List, from the lines below, each one with "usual" in it.
Segment Start: Recorded data
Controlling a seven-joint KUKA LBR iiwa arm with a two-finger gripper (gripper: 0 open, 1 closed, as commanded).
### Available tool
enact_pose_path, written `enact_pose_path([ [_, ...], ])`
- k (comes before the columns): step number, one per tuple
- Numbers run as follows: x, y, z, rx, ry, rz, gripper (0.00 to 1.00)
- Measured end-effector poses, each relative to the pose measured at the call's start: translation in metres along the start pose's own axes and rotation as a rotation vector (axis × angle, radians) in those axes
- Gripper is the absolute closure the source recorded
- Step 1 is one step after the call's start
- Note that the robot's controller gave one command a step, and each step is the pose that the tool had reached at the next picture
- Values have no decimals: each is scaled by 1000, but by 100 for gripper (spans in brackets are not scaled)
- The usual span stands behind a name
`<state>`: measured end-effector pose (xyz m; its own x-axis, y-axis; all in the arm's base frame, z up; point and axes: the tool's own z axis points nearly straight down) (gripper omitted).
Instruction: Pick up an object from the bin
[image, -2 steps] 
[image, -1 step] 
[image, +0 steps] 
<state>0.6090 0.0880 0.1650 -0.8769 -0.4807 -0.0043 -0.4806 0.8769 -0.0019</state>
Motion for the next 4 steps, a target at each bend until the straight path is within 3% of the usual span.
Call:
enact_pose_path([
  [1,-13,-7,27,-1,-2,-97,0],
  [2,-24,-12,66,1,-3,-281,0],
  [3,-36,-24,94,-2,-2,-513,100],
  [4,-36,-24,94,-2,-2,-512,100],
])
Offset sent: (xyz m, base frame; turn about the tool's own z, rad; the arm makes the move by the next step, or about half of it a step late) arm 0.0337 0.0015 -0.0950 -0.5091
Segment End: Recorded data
Solved exercise:
- The usual span stands behind a name
Motion for the next 4 steps, a target at each bend until the straight path is within 3% of the usual span.

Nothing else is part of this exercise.